For the better part of the seventies, I scoured the shelves of bookshops for the latest Who novels. The staff of Coles and WH Smith pretty much knew me by sight, if not by name. The thrill I felt stalking those titles during trips to Sherway Gardens and the Eaton Centre was something I'm not likely to ever experience again.

My interest in Who waned dramatically during the vast interregnum between televised broadcasts of seasons sixteen and seventeen. The last book in my stalled collection would be "The Horns of Nimon", and it would be two years before I got the chance to see this serial (or indeed anything from that disappointing season) for myself.

The final insult, however, was the logo change. The neon-style title configuration was crude, tacky, and quite simply ruined the books for me. While still entirely of the Target line, and bearing the same roster of familiar authors like Terrance Dicks and Ian Marter, they seemed utterly foreign and unworthy of inclusion. I suppose my nascent obsessive-compulsive tendencies were partly to blame, but the way I hurried past these sullied treasures while browsing in comic shops was very much akin to the manner in which Pee-wee Herman avoids the snake terrariums during the pet-store fire at the end of his Big Adventure.

While my collection of (homogeneously logotyped) Who books was eventually boxed up and moved to storage, those Target titles kept a-comin', and I just kept ignoring them. Finally, novelizations ceased with the demise of the Target division in 1991.

Looking back, I've come to regret my fastidious purism. These books are damned hard to come by now. However, thanks to the wonders of today's technology, I can at least see what I was missing. To wit: On Target (The Changing Face of Doctor Who) is a lovely tribute site and exhaustive archive for Who book collectors.

And just for the sake of pretendsies, I'm going to show you some of my "What If" covers, and some of my "improved-artwork" covers using the magic of Photoshop. (Forgive the artistic licence, and all apologies to you neon-logo-loving freaks out there.)

Here we have "An Unearthly Child", the first Who serial ever broadcast, novelized in '81 (missed it by that much), and spoiled by the pointless red banner and the hateful neon logo.

And here's the book I wish it could have been. The denim colour works very well, I think. Sets off Andrew Skilleter's Tardis rendition nicely.

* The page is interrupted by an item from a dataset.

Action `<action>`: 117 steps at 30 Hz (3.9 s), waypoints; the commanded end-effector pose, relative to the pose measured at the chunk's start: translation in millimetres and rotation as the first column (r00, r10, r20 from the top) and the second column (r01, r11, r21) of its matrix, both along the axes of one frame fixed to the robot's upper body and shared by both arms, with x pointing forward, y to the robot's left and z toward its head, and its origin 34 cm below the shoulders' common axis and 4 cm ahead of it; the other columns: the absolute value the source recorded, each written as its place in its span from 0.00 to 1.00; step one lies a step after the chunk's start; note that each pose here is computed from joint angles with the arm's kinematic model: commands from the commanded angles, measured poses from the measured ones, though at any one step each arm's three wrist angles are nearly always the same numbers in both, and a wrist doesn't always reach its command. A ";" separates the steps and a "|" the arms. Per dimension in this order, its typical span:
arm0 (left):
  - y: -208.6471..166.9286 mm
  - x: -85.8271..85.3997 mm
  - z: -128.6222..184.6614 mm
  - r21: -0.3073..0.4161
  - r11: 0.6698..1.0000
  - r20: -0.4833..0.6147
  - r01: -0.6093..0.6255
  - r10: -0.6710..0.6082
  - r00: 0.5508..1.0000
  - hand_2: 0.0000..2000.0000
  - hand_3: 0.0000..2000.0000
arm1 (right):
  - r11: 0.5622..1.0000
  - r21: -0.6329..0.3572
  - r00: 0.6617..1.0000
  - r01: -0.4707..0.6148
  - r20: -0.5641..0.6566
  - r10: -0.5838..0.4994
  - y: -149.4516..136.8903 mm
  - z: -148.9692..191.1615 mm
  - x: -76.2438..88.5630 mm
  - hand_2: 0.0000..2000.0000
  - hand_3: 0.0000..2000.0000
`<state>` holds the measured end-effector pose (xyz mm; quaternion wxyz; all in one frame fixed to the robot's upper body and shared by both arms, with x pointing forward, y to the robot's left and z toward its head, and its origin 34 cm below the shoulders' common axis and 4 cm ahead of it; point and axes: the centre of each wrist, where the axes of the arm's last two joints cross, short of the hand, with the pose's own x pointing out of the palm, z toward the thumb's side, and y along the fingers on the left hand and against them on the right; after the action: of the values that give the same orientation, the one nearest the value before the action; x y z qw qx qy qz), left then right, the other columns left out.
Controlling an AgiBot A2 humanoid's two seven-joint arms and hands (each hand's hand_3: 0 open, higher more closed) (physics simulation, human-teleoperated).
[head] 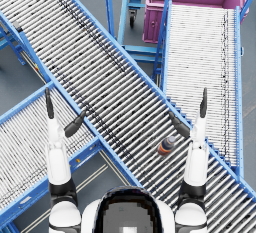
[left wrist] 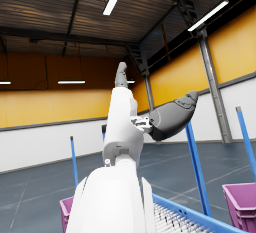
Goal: Pick up the oil and place it on the left assembly line, put the cola on the right, and keep Sprite still
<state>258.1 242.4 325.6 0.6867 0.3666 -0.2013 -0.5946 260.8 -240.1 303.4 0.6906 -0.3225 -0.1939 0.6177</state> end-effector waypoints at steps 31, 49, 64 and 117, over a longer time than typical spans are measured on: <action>-1.1 -4.9 4.8 -0.007 1.000 0.028 0.001 -0.001 1.000 0.00 0.00 | 1.000 0.008 1.000 -0.013 0.009 0.013 4.7 -0.8 -5.2 0.00 0.00; -8.3 -11.2 -5.4 -0.008 1.000 0.006 0.024 -0.023 1.000 0.00 0.00 | 0.956 -0.051 0.864 -0.290 -0.444 0.239 72.7 -124.1 -15.9 0.00 0.00; -14.5 -2.7 -9.7 -0.007 0.999 -0.024 0.047 -0.048 0.999 0.00 0.00 | 0.972 0.013 0.595 -0.234 -0.789 0.154 83.1 -232.1 42.3 0.00 0.00; -34.6 -13.1 1.0 0.007 0.993 0.036 0.116 -0.116 0.993 0.00 0.00 | 0.885 0.402 0.947 0.235 -0.300 -0.116 -124.5 58.8 146.4 0.00 0.00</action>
<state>244.8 207.7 326.1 0.6466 0.3663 -0.2330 -0.6273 416.6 -364.8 330.4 0.8247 -0.0387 -0.1755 0.5363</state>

Below is one of two non-Target novelizations from Virgin publishing, with a decent cover by Alister Pearson. Oh, but that Sylvester McCoy-era logo will never do...

While not an artistic improvement, it's hopefully an aesthetic one.

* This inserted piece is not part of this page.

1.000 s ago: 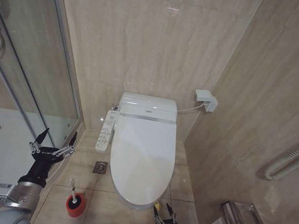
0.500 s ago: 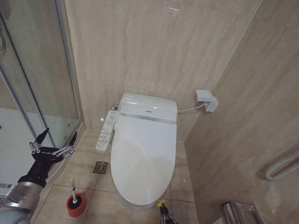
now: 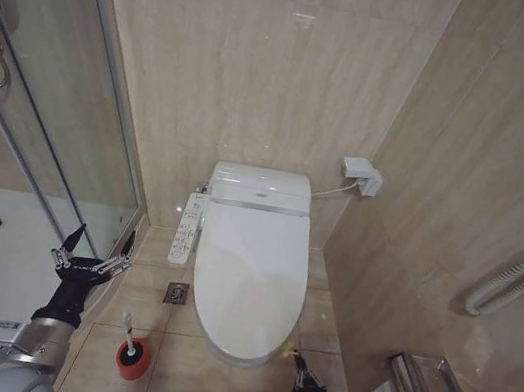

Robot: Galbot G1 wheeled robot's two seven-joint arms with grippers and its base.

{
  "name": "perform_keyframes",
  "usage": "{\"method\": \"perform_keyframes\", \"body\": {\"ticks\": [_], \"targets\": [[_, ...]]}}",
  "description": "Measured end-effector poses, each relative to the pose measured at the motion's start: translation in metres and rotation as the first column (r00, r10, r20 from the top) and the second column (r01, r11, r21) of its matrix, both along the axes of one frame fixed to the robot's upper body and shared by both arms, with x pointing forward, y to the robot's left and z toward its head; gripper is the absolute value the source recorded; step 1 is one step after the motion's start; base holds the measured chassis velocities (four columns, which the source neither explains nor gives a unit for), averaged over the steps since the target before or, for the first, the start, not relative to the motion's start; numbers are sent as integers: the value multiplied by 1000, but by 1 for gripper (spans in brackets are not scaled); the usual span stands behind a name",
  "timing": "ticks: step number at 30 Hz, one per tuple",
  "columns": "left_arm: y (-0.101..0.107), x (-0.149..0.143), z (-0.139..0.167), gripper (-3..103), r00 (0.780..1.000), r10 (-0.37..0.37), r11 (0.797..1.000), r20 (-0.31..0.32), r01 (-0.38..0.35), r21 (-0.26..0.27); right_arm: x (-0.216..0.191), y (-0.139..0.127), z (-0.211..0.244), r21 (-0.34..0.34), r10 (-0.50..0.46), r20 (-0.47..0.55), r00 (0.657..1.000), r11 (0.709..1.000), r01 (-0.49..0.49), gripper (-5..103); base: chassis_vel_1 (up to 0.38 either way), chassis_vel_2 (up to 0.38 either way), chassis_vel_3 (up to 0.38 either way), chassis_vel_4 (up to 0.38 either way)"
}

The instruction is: Open the toilet lid, clean the toilet bowl with a toilet brush, close the toilet lid, and flush.

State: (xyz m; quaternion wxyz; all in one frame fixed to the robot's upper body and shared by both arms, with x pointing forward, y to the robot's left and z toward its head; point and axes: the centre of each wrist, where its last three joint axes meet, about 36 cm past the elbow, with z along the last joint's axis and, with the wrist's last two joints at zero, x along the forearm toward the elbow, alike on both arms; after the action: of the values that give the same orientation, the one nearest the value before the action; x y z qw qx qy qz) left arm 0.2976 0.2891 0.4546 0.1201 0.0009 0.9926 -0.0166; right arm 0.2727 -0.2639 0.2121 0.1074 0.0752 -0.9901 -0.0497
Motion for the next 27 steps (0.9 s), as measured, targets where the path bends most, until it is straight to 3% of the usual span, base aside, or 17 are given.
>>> {"method": "perform_keyframes", "body": {"ticks": [6, 14, 27], "targets": [[0, 0, 0, 100, 1000, 0, 1000, 0, 0, 0, 4, -5, 36, 35, -4, 71, 997, 999, 1, 0, 0, 0, 0, 0], [0, 0, 0, 100, 1000, 0, 1000, 0, 0, 0, 16, -19, 122, 42, 4, 224, 974, 999, -14, 0, 0, 0, 0, 0], [0, 0, 0, 100, 1000, 0, 1000, 0, 0, 0, 59, -27, 235, 56, -47, 455, 889, 998, 24, 0, 0, 0, 0, 0]]}}
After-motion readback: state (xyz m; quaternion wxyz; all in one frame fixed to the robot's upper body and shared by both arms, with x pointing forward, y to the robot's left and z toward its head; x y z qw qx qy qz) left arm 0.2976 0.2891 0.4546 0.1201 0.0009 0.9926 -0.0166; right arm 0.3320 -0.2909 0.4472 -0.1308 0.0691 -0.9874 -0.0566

Next we have John Geary's terrific Axos cover, but with a minor error. He's coloured the tentacled Axons green instead of reddish-orange.

An honest mistake, as those costumes were re-used in "Seeds of Doom" and painted green. He was probably given the wrong snaps to use as a source. Here's a corrected version.

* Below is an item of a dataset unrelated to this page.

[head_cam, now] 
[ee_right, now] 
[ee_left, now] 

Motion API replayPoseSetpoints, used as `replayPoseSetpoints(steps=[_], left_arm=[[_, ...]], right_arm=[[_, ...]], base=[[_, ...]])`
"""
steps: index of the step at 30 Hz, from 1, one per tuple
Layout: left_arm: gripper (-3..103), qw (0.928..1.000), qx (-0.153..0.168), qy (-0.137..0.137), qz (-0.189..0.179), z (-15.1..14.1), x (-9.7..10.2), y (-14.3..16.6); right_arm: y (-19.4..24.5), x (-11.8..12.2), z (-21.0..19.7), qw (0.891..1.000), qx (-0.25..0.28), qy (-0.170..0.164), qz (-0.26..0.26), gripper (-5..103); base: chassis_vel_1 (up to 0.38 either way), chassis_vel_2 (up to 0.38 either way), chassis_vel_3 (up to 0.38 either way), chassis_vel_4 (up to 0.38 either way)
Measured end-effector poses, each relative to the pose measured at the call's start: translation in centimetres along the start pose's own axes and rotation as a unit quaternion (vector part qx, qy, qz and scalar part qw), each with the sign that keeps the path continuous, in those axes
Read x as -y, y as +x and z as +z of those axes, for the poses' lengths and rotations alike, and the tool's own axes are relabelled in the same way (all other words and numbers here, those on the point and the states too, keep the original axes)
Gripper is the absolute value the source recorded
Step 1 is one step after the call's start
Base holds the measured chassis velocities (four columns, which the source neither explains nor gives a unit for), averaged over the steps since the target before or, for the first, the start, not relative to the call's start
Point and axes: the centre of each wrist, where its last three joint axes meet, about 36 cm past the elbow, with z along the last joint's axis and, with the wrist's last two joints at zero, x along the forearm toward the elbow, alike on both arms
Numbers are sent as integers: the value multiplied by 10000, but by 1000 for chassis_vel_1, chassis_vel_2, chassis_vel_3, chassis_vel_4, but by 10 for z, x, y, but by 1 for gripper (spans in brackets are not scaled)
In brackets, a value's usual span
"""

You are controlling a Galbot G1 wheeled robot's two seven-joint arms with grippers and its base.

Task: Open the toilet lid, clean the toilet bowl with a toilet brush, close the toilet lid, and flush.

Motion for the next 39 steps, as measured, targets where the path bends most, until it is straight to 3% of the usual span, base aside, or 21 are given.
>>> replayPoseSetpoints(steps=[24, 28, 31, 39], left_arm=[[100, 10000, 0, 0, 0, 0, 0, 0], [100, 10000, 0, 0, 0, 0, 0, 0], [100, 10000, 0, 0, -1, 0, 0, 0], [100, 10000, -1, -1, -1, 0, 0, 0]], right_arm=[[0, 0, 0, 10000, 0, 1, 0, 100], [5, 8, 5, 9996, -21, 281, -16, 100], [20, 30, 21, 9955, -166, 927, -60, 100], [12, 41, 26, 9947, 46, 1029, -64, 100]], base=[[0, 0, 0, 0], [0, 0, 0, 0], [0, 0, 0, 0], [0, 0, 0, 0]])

Speaking of "Seeds of Doom", here's Chris Achilleos' cover for that book. He's got Tom Baker nailed, but Liz Sladen frankly looks...a little odd and out of place. (Look at the positioning of her feet!)

So, as much as it pains me to take Sarah out of any equation, here's the re-do (with an attempt at a colourized Doctor).

Another one that doesn't quite work is "Brain of Morbius". This is the serial that took the Gothic themes that the show was exploring to new heights. Decapitations, organ transplants, castles, witches, disembodied brains and patchwork monsters were all featured in this story. Sarah even goes blind for a bit, while the Doctor is rude and belligerent throughout most of the proceedings. So why is this man smiling?

Ah, that's better. That's Alister Pearson's Tom Baker from the "Pyramids of Mars" reprint, replacing Mike Little's grinning scarf-attack victim.

"Planet of Evil" is next. It's another gothic thriller, though possibly more Lovecraftian than Hammer-inspired. The cover, to a degree, is a bit laughable.

Goodbye, anti-matter wolfman.

Probably my least favorite of all the covers was John Geary's "Image of the Fendahl". The figures aren't bad, but the background looks rushed and incomplete.

Don't know if this would pass muster with WH Allen's art department, but I think it's at least an incremental improvement.

By the way, I agree with the fans who felt that going from hand-drawn art to photographic covers (as they did during the Davison era) was a bad idea.

Of course, many of the painted works produced, such as Alun Hood's superb Nestine creature from the "Terror of the Autons", Roy Knipe's 3-D Sontaran on the "Time Warrior" cover, and Jeff Cummins' full-cover treatment for Leela on "The Face of Evil" were realistic enough to pass for photographs. Or very nearly.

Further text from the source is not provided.